* _TASK TO CARRY OUT_:
Output only the lines below that start at the line containing "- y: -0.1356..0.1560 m" and end at the line containing "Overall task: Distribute", with both ends kept.

START INFORMATION PROVIDED

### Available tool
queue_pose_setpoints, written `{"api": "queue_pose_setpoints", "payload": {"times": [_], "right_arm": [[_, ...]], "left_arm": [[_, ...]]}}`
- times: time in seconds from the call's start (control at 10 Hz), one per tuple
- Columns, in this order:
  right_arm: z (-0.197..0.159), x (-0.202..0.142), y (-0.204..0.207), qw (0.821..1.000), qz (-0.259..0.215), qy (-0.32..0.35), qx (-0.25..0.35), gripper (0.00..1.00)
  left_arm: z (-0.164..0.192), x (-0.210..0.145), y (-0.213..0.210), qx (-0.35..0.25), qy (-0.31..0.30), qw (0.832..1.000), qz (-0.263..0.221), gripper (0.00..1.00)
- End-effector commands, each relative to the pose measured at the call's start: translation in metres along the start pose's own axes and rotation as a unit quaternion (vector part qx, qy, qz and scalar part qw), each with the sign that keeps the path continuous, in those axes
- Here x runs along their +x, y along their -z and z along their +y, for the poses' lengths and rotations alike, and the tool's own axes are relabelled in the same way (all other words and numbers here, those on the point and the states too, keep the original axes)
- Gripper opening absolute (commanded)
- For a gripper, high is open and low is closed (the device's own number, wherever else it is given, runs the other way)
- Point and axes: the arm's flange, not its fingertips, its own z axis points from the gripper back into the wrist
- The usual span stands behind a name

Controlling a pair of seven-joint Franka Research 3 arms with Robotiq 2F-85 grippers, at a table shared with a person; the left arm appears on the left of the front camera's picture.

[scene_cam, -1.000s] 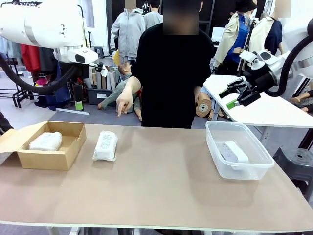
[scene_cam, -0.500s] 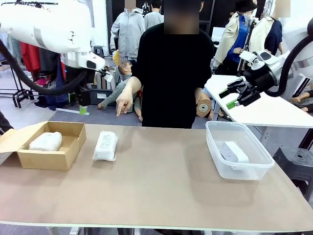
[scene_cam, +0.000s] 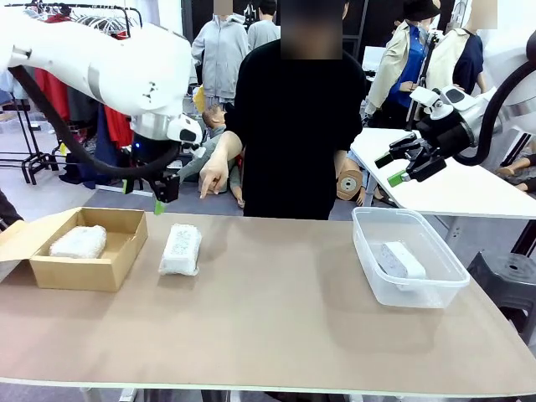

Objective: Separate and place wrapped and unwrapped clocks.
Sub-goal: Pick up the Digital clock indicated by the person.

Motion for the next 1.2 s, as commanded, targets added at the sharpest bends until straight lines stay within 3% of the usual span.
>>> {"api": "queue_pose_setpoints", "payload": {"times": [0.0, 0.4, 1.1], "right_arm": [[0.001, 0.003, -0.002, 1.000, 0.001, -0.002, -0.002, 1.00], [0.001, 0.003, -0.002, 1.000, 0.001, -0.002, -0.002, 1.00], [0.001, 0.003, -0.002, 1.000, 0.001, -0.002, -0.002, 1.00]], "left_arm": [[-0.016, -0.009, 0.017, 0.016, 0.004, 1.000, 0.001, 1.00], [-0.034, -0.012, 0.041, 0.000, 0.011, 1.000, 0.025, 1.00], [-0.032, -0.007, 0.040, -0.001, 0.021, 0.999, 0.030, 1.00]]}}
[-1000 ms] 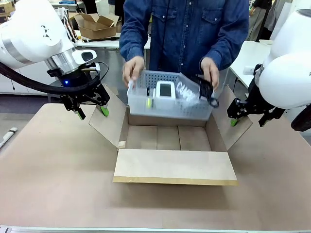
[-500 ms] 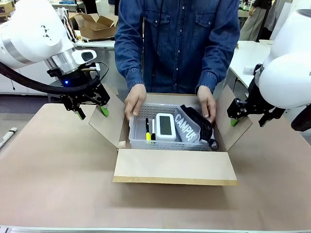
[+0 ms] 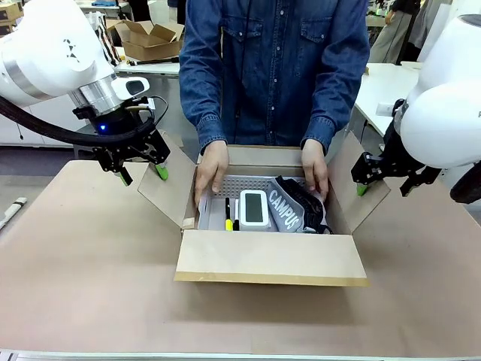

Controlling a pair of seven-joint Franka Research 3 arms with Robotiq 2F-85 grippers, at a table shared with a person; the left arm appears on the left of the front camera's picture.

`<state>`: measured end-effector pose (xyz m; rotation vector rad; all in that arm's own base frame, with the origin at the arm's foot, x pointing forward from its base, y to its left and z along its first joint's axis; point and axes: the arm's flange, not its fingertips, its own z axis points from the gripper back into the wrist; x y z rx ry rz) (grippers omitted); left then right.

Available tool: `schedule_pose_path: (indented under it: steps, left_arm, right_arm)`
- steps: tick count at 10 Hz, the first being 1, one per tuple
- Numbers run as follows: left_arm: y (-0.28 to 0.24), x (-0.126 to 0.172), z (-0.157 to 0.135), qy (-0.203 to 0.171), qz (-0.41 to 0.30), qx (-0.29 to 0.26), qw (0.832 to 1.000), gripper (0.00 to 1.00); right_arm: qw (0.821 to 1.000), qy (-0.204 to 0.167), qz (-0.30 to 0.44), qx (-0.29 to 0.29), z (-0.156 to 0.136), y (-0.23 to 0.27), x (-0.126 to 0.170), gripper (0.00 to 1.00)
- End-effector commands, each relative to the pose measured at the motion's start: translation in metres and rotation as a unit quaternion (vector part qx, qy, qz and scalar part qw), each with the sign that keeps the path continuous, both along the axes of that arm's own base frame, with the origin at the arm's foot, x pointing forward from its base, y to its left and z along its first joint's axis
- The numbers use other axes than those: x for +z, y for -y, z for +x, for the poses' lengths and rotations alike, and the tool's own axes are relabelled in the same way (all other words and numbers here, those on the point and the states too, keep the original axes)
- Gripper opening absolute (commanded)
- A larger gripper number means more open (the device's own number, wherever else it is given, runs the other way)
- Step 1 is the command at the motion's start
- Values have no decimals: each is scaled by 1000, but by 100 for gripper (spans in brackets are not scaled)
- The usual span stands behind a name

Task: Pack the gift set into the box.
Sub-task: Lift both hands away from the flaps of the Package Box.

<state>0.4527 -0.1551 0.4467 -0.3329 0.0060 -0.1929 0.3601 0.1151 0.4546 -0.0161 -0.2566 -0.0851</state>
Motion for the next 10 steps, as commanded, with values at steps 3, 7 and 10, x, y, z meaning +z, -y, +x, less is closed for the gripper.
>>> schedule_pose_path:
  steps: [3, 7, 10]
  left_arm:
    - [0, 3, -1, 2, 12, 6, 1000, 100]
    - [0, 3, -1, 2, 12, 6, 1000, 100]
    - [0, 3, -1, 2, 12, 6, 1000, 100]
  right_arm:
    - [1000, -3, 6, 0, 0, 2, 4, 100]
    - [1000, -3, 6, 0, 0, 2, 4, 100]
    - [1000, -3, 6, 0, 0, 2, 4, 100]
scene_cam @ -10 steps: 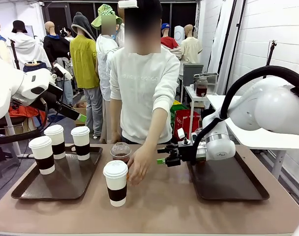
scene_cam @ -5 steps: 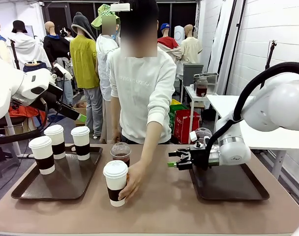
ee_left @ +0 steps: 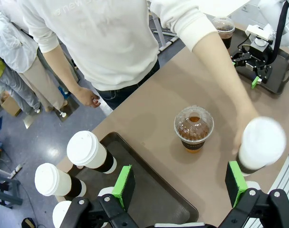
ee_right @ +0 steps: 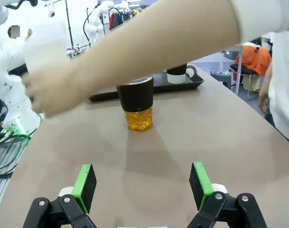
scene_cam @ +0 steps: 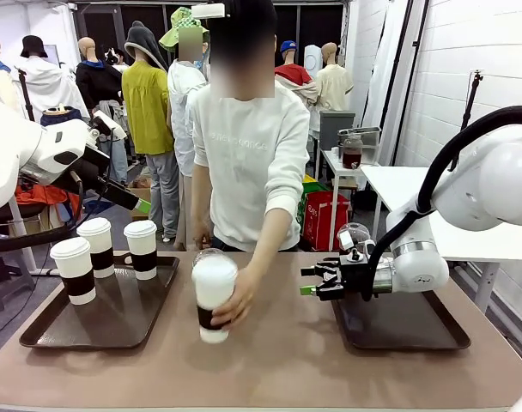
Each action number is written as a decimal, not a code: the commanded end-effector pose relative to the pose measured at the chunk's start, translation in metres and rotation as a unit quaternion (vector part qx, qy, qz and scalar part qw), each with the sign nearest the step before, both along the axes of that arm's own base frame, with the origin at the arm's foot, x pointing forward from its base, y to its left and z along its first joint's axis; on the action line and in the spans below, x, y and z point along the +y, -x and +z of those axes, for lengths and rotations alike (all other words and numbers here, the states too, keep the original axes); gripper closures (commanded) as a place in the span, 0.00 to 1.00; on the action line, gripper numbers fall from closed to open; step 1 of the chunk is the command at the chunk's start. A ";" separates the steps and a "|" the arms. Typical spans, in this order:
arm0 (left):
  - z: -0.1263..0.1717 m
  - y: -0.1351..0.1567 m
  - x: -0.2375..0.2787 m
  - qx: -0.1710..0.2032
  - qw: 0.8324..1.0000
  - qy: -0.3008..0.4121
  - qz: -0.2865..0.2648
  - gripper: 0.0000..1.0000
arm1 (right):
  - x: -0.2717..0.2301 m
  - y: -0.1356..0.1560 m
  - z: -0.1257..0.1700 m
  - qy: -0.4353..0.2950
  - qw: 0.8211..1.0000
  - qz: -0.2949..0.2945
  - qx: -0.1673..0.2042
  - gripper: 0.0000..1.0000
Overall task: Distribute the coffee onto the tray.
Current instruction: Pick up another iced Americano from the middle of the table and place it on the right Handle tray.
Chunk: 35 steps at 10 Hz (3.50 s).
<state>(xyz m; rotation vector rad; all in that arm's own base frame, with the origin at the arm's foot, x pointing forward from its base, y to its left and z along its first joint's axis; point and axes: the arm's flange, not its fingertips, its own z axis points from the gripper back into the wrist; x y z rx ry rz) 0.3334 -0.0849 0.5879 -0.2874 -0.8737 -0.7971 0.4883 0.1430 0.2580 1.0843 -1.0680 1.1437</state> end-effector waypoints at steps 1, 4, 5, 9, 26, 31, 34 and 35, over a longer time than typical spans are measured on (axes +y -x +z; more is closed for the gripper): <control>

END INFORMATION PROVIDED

* _OUTPUT FOR THIS TASK_:
  - y: -0.1356..0.1560 m
  - z: -0.1257..0.1700 m
  - qy: -0.4353..0.2950
  - qw: 0.8211..1.0000
  - qz: -0.2949..0.2945
  - qx: -0.1673..0.2042
  - gripper: 0.0000..1.0000
Overall task: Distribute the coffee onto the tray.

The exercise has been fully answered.